On non-mobile devices especially, the PIN is just a second password (i.e., it may contain non-numeric characters and have arbitrary length), so a security-conscious user may want a master password that is a 5-word passphrase (65 bits of entropy) and a vault unlock “PIN” that is a 3-word passphrase (39 bits of entropy). This is a rational choice if the user deems the probability of a local attack to be smaller than the probability of a cloud server attack by a factor of approximately 10-8 or smaller (justifying the 26-bit reduction in entropy).

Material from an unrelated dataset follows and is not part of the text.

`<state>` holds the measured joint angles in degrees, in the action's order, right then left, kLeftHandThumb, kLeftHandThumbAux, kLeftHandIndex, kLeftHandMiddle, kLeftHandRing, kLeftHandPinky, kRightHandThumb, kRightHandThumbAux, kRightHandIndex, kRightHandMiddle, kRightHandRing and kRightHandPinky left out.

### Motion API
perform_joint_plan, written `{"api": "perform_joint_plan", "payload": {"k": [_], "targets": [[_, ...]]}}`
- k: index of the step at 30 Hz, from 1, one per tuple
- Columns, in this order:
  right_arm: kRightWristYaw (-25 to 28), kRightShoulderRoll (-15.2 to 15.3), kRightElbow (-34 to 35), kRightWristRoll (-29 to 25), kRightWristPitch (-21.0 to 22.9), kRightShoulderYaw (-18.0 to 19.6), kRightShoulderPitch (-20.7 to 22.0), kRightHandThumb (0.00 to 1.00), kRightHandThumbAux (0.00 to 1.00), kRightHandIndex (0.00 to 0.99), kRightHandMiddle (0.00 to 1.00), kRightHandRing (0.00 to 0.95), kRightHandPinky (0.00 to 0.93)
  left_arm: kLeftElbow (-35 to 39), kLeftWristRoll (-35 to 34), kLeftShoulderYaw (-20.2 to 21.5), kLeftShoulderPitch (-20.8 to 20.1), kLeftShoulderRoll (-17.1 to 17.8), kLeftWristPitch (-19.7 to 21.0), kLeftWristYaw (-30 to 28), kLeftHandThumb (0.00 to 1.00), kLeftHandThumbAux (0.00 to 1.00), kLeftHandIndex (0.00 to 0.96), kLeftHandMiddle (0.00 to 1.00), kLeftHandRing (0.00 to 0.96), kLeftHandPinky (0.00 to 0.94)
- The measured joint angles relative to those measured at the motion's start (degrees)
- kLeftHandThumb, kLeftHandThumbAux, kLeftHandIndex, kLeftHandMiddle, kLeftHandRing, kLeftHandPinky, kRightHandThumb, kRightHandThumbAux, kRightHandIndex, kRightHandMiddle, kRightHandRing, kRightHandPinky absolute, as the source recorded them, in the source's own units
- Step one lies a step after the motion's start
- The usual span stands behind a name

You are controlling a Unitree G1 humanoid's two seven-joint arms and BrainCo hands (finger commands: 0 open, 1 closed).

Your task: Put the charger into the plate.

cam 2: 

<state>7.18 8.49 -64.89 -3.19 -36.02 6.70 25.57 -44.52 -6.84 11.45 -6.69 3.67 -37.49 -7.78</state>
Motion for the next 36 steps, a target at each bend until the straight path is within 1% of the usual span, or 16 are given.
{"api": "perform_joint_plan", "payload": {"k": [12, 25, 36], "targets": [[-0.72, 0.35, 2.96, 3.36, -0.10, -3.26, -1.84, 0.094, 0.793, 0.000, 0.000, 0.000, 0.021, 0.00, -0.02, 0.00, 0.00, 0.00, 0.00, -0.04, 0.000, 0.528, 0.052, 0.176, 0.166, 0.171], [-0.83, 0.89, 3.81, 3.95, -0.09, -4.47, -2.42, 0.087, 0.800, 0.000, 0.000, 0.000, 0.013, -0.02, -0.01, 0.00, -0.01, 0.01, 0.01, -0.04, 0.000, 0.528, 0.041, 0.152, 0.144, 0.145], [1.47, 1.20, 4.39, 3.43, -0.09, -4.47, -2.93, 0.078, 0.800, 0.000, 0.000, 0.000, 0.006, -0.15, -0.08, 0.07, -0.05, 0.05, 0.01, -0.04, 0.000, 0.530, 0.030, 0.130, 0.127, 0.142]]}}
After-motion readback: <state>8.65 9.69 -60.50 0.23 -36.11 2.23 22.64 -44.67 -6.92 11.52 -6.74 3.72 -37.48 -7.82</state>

Conversely, since the passkeys are already relatively protected by being stored inside the Bitwarden vault, the entropy requirements are much lower. Once Bitwarden achieves CTAP2 compliance, an all-numeric PIN with as few as 4 digits would be permissible, and I suspect that most users would be happy with this level of added protection (13 bits of entropy). A CTAP2-compliant implementation would also need to block the passkey use once 8 incorrect PIN entry attempts have been made — thus, a security-conscious user can follow the guidelines I have posted here to select the necessary entropy for the User Verification PIN. As shown in that analysis, a 4-digit numerical PIN (13 bits of entropy) is a very reasonable level of protection for a UV PIN — yet this would be much too simple of a PIN for protecting a locked vault (in fact, a 4-digit numeric vault PIN can be cracked by brute force in a few seconds).

Clearly, the security requirements for the vault unlock PIN and the UV PIN are completely different, so it is essential for these to be two different PINs, independent of each other.